The world of the province is most often a deadly spectacle, almost as if the life of man in open spaces, in natural expanses crossed by rare and damaged veins of tar, awakens in him the animalistic side, memories of the time when we were pigs. No, not monkeys, pigs. Mario Cioni (Roberto Benigni) wallows in the mud of Prato's suburbs, he spends his days in cinemas watching porn films along with his group of rough and vulgar friends, tries to hit on old ladies at senior dances, and lives at home with an overbearing mother who detests him. One thing gives him comfort: Berlinguer's scarecrow, from which the ideology for communism is born and the drive to attend the People's House, though he is incapable of participating in debates. Cioni, like his peers, is obsessed with sex, and the world around him is a theater of obscenity and vulgarity not for their own sake but as a consequence of the malaise of his people, the primitive and rural lower proletariat that doesn't know how to escape its condition except through mental digressions. Cioni is stuck, he has no god, he believes only in two things: pussy, and Berlinguer. And both remain distant illusions.

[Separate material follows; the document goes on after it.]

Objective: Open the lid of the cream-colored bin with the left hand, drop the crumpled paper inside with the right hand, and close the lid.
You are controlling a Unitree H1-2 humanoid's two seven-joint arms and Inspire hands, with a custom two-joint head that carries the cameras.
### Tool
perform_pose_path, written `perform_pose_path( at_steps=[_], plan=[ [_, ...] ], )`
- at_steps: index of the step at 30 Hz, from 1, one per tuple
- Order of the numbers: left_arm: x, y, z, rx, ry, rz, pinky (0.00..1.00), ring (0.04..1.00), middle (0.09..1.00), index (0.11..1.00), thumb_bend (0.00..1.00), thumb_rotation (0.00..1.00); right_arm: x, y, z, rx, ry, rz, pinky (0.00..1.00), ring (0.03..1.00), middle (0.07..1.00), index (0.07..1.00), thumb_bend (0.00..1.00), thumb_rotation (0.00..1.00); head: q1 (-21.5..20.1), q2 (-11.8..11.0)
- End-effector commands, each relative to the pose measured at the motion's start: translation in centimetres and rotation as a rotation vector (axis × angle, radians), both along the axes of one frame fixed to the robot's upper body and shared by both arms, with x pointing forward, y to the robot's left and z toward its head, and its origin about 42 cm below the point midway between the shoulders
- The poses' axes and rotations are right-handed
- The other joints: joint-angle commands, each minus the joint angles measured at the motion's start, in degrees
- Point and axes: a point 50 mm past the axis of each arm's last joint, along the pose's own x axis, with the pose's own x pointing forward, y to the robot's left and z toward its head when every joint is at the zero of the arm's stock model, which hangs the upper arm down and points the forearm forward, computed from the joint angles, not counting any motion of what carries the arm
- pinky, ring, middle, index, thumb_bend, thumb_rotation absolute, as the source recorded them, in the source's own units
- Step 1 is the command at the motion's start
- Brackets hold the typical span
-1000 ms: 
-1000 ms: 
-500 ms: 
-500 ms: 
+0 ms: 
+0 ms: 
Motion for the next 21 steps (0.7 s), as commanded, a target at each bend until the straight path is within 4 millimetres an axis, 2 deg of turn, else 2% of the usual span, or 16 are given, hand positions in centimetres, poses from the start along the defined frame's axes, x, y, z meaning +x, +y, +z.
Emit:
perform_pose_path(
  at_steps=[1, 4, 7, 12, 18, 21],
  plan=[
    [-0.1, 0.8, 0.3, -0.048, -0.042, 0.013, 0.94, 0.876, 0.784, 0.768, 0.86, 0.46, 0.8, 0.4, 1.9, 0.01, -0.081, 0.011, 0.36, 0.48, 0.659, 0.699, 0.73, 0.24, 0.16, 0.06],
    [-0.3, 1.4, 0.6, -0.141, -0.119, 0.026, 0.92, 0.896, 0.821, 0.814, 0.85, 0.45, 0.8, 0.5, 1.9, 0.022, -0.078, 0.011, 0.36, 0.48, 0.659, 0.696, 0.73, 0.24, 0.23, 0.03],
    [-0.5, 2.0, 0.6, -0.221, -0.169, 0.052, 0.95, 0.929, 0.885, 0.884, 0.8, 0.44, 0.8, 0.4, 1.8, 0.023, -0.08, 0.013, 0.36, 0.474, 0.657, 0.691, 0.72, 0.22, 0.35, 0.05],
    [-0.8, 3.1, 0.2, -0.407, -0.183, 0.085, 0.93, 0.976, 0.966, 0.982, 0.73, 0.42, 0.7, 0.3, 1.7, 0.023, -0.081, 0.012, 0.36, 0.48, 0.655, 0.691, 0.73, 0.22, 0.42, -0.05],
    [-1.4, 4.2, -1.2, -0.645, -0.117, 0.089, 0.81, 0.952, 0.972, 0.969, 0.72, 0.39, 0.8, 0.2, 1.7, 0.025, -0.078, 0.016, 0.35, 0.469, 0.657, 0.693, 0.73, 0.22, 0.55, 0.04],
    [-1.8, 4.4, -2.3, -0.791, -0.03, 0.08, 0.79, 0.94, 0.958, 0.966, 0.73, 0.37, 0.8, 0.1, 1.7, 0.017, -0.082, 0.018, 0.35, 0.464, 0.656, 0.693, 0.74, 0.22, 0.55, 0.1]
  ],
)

Debut as a director for the unlucky Bertolucci, who had the merit of launching in 1977 what would eventually become a national icon. Roberto Benigni here is light years away from the Los Angeles runways and elegant clothes, and you can notice what his true monster is: disorganized, inconclusive, illogical, sentimental. The character of Mario Cioni is a overwhelming, volcanic expression of material and spiritual poverty, he is someone who seems always to have everything go wrong: when he finally manages to invite an older woman to dance, his friends make him believe that his mother has died, when he loses at cards, he is forced to offer his friend Bozzone the favors of his mother who is still alive. In this first rough, red, and proletarian work, Bertolucci is guided by a Benigni who two years earlier had already brought the monologue "Cioni Mario di Gaspare fu Giulia" to the stage, making Mario Cioni the personification of the inability to communicate inner love, love for the mother, first described as suffocating but then mourned with one of the most overwhelming rants remembered (it might appear comical, but it’s of shocking drama), followed by a discouraging monologue on masturbation and the afterlife before the night spent sleeping under a bridge. Love for ideas, for that communism described by him as a wet dream, communism that like the first ejaculation shows you the way, and if followed, you just have to enjoy it. Love, perhaps, for a girl towards whom for the first time he does not feel a primitive sexual instinct but just wants to go to the sea with her, yet a spit will erase that only contact he had with her. All tied by an ideological thread linking politics, feminism, religion, the hope in the revolution as an escape from one's frustrations. And on this thread moves Mario Cioni, Roberto Benigni, spokesperson of that race put into rhyme by his friend Bozzone, a race that doesn't mind wanting to have sex with even their own mother:
"Noi semo quella razza che non sta troppo bene che di giorno salta i fossi e la sera le cene, lo posso gridà forte, fino a diventà fioco, noi semo quella razza che tromba tanto poco, noi semo quella razza che al cinema si intasa pe' vedè donne gnude, e farsi seghe a casa, eppure la natura ci insegna sia sui monti sia a valle, che si po' nasce bruchi pe' diventà farfalle, ecco noi semo quella razza che l'è fra le più strane, che bruchi semo nati e bruchi si rimane, quella razza semo noi è inutile fa' finta, c'ha trombato la miseria e semo rimasti incinta".